▸ **EXERCISE DETAILS**: Because only the count matters, report how many lines in the material hold the string "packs" and nothing more.

▸ **LISTED ENTRIES**:
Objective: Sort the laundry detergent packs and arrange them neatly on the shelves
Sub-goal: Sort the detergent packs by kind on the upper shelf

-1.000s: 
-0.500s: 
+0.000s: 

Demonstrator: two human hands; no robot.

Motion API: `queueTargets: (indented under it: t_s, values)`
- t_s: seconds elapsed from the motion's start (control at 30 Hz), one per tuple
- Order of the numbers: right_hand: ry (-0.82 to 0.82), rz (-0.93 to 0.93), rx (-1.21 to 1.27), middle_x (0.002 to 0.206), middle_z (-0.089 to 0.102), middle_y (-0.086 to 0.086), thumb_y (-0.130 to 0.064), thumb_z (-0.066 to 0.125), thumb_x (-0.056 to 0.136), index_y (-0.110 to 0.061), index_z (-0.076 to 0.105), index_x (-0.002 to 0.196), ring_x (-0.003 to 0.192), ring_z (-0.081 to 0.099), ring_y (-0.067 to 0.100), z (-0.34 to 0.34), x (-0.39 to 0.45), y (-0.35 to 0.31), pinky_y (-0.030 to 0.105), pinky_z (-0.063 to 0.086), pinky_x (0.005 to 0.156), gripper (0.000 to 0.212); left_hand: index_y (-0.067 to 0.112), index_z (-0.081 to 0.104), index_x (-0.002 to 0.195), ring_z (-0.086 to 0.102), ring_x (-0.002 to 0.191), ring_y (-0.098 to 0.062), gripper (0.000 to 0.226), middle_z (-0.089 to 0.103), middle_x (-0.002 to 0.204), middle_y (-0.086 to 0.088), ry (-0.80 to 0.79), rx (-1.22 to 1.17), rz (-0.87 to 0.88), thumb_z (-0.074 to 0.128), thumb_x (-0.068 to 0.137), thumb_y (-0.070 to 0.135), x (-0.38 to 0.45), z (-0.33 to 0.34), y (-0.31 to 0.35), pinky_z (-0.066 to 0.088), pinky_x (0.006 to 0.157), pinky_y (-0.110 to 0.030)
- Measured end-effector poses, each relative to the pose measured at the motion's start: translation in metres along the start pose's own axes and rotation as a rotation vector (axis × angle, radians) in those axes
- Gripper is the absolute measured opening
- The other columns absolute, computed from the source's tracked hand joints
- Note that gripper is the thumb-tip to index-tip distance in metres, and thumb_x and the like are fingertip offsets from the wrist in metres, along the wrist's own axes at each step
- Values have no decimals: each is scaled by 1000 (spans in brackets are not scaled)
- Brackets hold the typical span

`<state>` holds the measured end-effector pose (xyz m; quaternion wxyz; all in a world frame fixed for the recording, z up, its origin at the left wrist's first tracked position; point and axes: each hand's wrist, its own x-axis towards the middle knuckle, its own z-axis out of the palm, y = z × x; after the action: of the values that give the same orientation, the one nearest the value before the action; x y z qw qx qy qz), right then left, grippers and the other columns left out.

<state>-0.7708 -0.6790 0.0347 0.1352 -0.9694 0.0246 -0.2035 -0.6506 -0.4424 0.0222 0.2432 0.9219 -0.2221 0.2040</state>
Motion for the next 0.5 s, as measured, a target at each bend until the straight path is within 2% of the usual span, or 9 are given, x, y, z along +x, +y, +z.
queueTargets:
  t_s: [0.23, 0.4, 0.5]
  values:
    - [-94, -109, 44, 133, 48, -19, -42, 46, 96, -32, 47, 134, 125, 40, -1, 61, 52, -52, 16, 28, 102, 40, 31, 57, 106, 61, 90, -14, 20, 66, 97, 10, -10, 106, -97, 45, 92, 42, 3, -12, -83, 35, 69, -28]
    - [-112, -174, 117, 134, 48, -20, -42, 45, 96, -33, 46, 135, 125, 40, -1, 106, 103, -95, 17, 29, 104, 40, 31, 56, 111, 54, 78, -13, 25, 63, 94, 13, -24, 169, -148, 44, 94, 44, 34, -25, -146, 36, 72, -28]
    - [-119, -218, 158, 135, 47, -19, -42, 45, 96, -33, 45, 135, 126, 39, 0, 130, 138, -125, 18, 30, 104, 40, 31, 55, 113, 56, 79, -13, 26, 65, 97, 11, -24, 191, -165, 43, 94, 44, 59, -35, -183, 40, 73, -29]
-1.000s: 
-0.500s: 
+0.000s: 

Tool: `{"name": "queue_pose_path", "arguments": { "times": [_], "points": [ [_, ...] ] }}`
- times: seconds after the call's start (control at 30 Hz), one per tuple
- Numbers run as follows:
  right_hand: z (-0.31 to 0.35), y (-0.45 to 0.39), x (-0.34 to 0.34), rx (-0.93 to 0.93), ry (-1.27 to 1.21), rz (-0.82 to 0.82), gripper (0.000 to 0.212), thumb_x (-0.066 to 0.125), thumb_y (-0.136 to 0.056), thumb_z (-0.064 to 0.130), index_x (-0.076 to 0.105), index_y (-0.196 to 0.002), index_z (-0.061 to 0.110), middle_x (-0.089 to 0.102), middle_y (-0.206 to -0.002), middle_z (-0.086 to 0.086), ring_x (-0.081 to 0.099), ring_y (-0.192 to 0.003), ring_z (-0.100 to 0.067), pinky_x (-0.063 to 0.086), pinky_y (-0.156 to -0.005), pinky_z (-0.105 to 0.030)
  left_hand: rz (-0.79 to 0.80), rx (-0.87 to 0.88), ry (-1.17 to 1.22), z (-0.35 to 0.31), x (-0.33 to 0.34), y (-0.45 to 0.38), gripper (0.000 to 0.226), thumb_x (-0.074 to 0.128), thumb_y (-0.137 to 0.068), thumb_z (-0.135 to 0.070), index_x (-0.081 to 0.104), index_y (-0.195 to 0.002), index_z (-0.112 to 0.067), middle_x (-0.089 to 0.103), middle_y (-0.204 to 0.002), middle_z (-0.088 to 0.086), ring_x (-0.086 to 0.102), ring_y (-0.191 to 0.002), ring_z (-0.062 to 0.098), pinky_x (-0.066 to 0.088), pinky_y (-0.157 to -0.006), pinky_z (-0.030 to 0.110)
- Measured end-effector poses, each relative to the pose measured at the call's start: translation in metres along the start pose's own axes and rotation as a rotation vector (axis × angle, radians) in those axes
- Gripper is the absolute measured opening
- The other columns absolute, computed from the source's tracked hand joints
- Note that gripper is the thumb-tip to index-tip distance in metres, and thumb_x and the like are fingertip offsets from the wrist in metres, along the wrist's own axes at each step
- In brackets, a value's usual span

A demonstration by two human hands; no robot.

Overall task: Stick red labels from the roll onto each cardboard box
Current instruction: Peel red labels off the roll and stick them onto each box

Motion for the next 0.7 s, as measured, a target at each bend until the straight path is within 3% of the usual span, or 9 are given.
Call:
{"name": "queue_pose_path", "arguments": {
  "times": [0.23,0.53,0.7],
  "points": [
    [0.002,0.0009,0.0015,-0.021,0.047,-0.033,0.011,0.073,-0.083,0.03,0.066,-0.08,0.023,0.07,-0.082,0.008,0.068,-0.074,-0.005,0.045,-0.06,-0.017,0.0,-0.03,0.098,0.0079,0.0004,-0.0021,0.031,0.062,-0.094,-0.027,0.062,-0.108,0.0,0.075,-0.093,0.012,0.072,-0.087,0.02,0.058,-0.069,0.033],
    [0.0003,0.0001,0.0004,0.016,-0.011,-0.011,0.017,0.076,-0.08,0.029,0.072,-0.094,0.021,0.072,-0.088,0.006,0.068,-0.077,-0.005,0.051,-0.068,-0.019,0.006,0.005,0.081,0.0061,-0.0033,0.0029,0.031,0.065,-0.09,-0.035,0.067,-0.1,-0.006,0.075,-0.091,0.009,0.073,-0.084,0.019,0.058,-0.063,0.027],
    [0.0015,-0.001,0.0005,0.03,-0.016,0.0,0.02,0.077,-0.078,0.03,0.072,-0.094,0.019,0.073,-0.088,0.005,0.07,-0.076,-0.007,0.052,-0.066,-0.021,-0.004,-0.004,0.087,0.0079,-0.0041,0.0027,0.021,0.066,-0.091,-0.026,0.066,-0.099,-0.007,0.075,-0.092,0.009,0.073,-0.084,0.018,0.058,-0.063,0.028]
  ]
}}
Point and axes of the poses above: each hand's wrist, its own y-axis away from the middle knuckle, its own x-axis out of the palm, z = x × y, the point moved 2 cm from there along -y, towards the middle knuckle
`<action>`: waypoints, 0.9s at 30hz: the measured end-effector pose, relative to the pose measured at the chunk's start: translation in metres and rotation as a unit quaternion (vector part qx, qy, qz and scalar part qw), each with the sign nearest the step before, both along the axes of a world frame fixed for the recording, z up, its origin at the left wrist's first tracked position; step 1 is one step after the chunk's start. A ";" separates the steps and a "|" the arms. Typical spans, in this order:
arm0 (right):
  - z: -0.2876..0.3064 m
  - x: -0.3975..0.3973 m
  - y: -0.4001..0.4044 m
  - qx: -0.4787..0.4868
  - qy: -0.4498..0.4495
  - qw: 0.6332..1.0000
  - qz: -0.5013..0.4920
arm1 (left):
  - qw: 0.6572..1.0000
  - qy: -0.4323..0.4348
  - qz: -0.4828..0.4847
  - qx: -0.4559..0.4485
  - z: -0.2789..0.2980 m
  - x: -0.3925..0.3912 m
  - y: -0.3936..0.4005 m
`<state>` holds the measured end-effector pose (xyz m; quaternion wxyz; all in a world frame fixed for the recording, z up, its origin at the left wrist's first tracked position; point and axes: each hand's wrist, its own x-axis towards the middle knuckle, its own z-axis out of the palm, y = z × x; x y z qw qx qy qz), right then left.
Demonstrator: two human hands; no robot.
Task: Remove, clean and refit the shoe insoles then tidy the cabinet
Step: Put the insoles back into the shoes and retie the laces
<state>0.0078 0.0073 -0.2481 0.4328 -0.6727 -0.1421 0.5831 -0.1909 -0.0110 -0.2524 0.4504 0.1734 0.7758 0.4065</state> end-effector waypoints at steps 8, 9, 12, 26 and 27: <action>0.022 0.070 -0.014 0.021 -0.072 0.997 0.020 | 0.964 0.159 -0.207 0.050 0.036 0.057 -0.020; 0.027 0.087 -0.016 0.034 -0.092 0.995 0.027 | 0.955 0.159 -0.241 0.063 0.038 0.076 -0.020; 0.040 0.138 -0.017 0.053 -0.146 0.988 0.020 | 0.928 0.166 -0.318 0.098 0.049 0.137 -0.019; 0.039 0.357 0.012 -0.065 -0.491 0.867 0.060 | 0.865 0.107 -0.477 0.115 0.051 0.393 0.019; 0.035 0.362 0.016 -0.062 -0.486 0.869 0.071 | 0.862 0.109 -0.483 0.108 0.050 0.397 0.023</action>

▸ **YOUR RESPONSE**: 2